Human Archive

Product & Competitive Intelligence

Captures 8,000 hours/day of multimodal human activity data to train the next generation of robots.

Company Overview

Builds and operates large-scale, multimodal data collection infrastructure capturing synchronized video, depth, tactile, and motion data from real-world human activities to provide high-fidelity training datasets for robotics and embodied AI companies.

Competitive Advantage & Moat

Product Roadmap & Public Announcements

Human Archive has publicly announced scaling multimodal data capture operations across diverse real-world environments (homes, restaurants, hotels, retail, construction, horticulture, industrial settings) in India, with capacity of up to 8,000 hours of annotated data per day. Sensor suite includes egocentric RGB, stereo depth, tactile, IMU, and wrist cam. Building the largest multimodal manual labor dataset for robotics foundation models.

Signals & Private Analysis

Job postings for Hardware Engineer Associates in India signal continued investment in custom capture hardware. 50,000+ contributor network and 30-person ops team in India suggest rapid operational scaling. Absence of senior ML hires suggests positioning as a data supplier, not a model builder, potentially making them an acquisition target for larger robotics or AI labs.
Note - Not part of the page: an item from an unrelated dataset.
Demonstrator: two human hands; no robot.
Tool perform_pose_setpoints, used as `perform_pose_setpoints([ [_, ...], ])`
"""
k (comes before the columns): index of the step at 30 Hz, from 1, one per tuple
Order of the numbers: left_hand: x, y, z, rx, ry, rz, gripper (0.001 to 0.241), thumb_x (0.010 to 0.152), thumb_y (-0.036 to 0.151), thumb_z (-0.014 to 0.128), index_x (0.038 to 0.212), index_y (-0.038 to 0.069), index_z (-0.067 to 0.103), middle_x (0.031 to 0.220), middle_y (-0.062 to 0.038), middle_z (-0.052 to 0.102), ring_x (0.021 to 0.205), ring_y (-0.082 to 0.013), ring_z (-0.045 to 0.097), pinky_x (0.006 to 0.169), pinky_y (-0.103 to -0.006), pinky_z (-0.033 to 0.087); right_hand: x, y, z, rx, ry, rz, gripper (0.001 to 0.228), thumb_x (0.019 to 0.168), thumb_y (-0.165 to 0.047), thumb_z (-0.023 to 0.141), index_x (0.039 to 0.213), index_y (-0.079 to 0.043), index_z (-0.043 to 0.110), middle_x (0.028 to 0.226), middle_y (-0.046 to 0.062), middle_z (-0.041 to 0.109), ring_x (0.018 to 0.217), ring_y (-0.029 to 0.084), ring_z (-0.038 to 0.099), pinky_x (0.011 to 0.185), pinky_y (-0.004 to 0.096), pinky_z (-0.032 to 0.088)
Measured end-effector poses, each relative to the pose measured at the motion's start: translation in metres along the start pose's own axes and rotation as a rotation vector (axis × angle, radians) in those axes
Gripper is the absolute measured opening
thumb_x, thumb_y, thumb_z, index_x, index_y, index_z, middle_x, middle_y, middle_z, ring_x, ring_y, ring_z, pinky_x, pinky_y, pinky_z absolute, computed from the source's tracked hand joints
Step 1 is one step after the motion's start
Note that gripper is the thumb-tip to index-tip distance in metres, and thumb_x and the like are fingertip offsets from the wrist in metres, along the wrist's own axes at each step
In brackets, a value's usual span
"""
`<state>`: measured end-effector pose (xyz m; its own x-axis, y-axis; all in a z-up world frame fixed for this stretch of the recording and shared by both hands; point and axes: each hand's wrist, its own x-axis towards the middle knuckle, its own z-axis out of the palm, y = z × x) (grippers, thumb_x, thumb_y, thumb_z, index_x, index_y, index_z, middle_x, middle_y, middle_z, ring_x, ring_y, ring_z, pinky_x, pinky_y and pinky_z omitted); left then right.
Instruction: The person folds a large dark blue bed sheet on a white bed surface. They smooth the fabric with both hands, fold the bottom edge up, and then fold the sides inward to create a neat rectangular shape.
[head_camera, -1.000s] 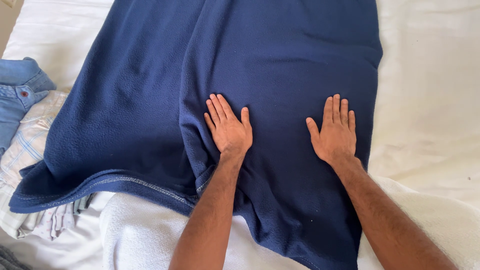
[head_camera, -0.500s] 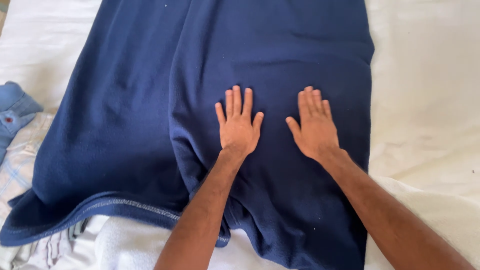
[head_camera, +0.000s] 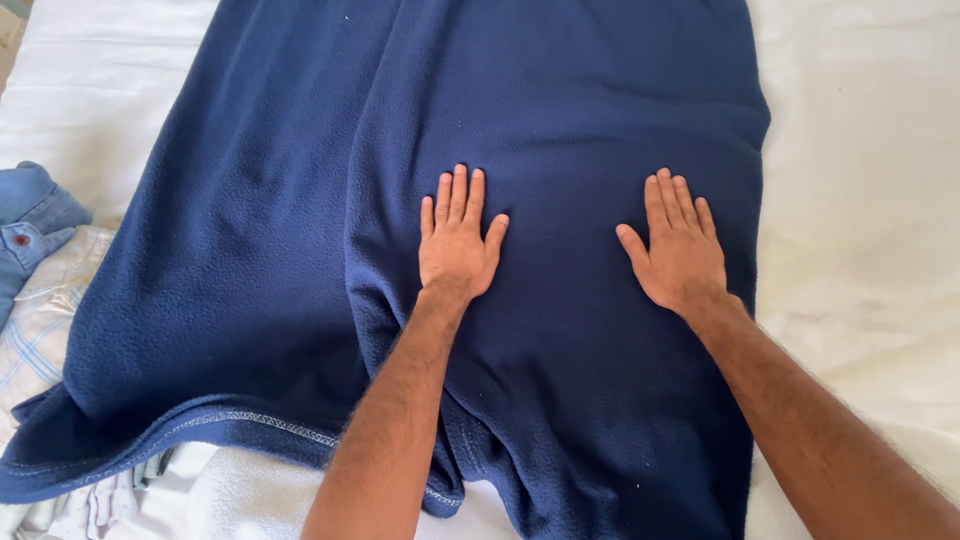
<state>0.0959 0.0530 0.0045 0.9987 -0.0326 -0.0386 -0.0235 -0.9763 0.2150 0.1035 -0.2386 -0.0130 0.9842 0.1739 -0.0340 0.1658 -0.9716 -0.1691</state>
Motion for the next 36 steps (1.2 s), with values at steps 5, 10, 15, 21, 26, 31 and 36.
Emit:
perform_pose_setpoints([
  [5, -0.002, -0.015, 0.008, -0.019, 0.061, -0.087, 0.075, 0.107, 0.053, 0.03, 0.165, 0.01, 0.011, 0.173, -0.009, 0.008, 0.159, -0.0244, 0.004, 0.128, -0.045, 0.005, -0.007, 0.005, -0.006, -0.002, 0.006, 0.042, 0.08, 0.104, -0.057, 0.027, 0.163, -0.005, 0.013, 0.171, 0.012, 0.011, 0.158, 0.024, 0.005, 0.126, 0.045, 0.005],
  [10, -0.006, -0.025, 0.015, 0.005, 0.127, -0.144, 0.077, 0.107, 0.052, 0.031, 0.163, 0.003, 0.012, 0.172, -0.013, 0.009, 0.159, -0.0261, 0.006, 0.128, -0.0441, 0.007, -0.01, 0.011, -0.003, 0.012, 0.009, 0.07, 0.081, 0.104, -0.057, 0.028, 0.163, -0.004, 0.012, 0.171, 0.013, 0.011, 0.158, 0.025, 0.005, 0.126, 0.045, 0.005],
  [15, -0.008, -0.023, 0.018, 0.017, 0.181, -0.199, 0.08, 0.106, 0.052, 0.033, 0.162, 0.0, 0.011, 0.171, -0.015, 0.01, 0.158, -0.0272, 0.006, 0.128, -0.0449, 0.007, -0.011, 0.015, -0.002, 0.043, 0.044, 0.089, 0.085, 0.104, -0.059, 0.031, 0.162, 0.0, 0.014, 0.171, 0.018, 0.011, 0.159, 0.03, 0.005, 0.127, 0.047, 0.006],
  [21, -0.02, -0.016, 0.022, -0.017, 0.236, -0.263, 0.084, 0.105, 0.052, 0.039, 0.161, -0.004, 0.013, 0.171, -0.02, 0.01, 0.159, -0.0311, 0.007, 0.127, -0.0491, 0.007, -0.009, 0.02, 0.004, 0.0, 0.079, 0.167, 0.088, 0.105, -0.058, 0.036, 0.159, 0.009, 0.016, 0.166, 0.03, 0.011, 0.155, 0.041, 0.004, 0.124, 0.051, 0.005],
  [26, -0.023, 0.01, 0.005, -0.025, 0.162, -0.092, 0.078, 0.105, 0.05, 0.041, 0.163, 0.005, 0.015, 0.172, -0.015, 0.01, 0.159, -0.0308, 0.006, 0.127, -0.0532, 0.005, -0.014, -0.017, -0.01, 0.013, 0.094, -0.114, 0.082, 0.104, -0.054, 0.035, 0.161, 0.002, 0.019, 0.17, 0.021, 0.017, 0.158, 0.033, 0.009, 0.127, 0.048, 0.01],
  [31, -0.015, 0.011, 0.002, -0.018, 0.033, 0.117, 0.069, 0.107, 0.048, 0.035, 0.165, 0.018, 0.015, 0.173, -0.008, 0.009, 0.16, -0.025, 0.007, 0.128, -0.0516, 0.004, -0.003, -0.03, -0.002, -0.003, 0.013, -0.175, 0.077, 0.105, -0.053, 0.032, 0.162, -0.003, 0.017, 0.169, 0.015, 0.017, 0.157, 0.026, 0.009, 0.126, 0.046, 0.008],
  [36, -0.012, -0.001, 0.001, -0.009, 0.042, 0.031, 0.071, 0.105, 0.052, 0.032, 0.164, 0.017, 0.015, 0.172, -0.007, 0.009, 0.158, -0.0241, 0.006, 0.127, -0.0477, 0.005, -0.001, -0.014, -0.002, 0.0, 0.009, -0.086, 0.078, 0.104, -0.055, 0.03, 0.162, -0.005, 0.015, 0.17, 0.013, 0.014, 0.157, 0.025, 0.008, 0.126, 0.045, 0.006],
])
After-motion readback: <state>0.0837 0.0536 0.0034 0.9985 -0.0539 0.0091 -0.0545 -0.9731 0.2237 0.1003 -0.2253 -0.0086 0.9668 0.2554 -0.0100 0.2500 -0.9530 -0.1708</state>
Product Roadmap Priorities

Multimodal Robotics Data Curation
Improving
Product Differentiation
Engineering

Providing large-scale, multimodal training datasets to robotics companies building foundation models for dexterous manipulation and physical interaction.

In Plain English

They film thousands of people doing everyday physical tasks with special sensor rigs so robot brains can learn how humans actually move and touch things.

Analogy

It's like hiring 50,000 people to wear GoPros and smart gloves while doing chores so robots can binge-watch humanity's how-to playlist.

World Model Training Data
Improving
Decision Quality
Data

Supplying annotated, environment-diverse datasets to AI labs developing world models and scene understanding for embodied agents.

In Plain English

They capture what dozens of different real-world spaces actually look and feel like so AI agents can understand kitchens, warehouses, and gardens without ever visiting one.

Analogy

It's like giving an AI a passport full of stamps instead of just a postcard from one lab—suddenly it knows what a construction site smells like, not just a kitchen.
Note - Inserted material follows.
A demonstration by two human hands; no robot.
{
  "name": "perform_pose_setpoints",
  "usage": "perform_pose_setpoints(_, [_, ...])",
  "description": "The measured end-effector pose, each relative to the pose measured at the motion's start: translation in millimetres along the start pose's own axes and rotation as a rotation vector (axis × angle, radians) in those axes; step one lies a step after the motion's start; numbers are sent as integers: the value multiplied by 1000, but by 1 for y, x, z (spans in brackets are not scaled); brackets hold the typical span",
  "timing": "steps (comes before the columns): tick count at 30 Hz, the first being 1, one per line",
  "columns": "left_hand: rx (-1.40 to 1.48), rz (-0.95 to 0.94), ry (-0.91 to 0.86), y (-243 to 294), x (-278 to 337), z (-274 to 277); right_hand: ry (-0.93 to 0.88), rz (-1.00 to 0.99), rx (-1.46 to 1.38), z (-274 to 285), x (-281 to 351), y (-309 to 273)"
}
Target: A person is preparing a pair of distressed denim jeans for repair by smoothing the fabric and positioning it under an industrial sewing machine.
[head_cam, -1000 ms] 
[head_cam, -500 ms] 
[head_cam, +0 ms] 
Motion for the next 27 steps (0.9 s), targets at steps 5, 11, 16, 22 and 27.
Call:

Robotics Model Benchmarking
Improving
Operational Efficiency
Product

Enabling robotics startups to benchmark and evaluate model performance across diverse manipulation tasks and environments using standardized, real-world datasets.

In Plain English

They give robot makers a standardized test using real-world footage so everyone can fairly compare whose robot is actually smarter.

Analogy

It's the SAT for robots—finally, everyone takes the same test instead of grading themselves on their own homework.

Tactile Sensing Data
Improving
Product Differentiation
Engineering

Providing tactile and force-feedback datasets to companies developing dexterous robotic hands and haptic systems.

In Plain English

They record what it actually feels like to pick up, squeeze, and handle hundreds of different objects so robotic hands can finally learn to not crush the tomato.

Analogy

It's like teaching a robot the difference between shaking hands and crushing a grape—by letting it study thousands of hours of humans doing both.

Company Overview

Key Team Members

  • Rushil Agarwal, Co-Founder
  • Samay Maini, Co-Founder
  • Shloke Patel, Co-Founder
  • Raj Patel, Co-Founder

Human Archive's massive, operationalized contributor network of 50,000+ real-world data collectors paired with custom multi-sensor hardware rigs deployed across dozens of environment types creates a proprietary, hard-to-replicate dataset moat for embodied AI that no competitor currently matches in scale, diversity, or annotation depth.

Funding History

  • 2025 | Founded by Rushil Agarwal, Samay Maini, Shloke Patel, and Raj Patel.
  • 2025 | $500K Pre-Seed from Y Combinator (W25 batch).
  • 2025-2026 | Scaled to 50,000+ contributor network and 8,000 hours/day capture capacity.

Competitors

  • Data Labeling: Scale AI, Labelbox (general data labeling/annotation at scale).
  • Robotics Data: Open X-Embodiment (open-source consortium), Covariant (proprietary pipelines), Bridge Data / RT-2 datasets (academic).
  • Foundation Models: Skild AI, Physical Intelligence (π) (robotics foundation models with proprietary data).
  • Internal: Everyday Robots / Google DeepMind (internal robotics data collection).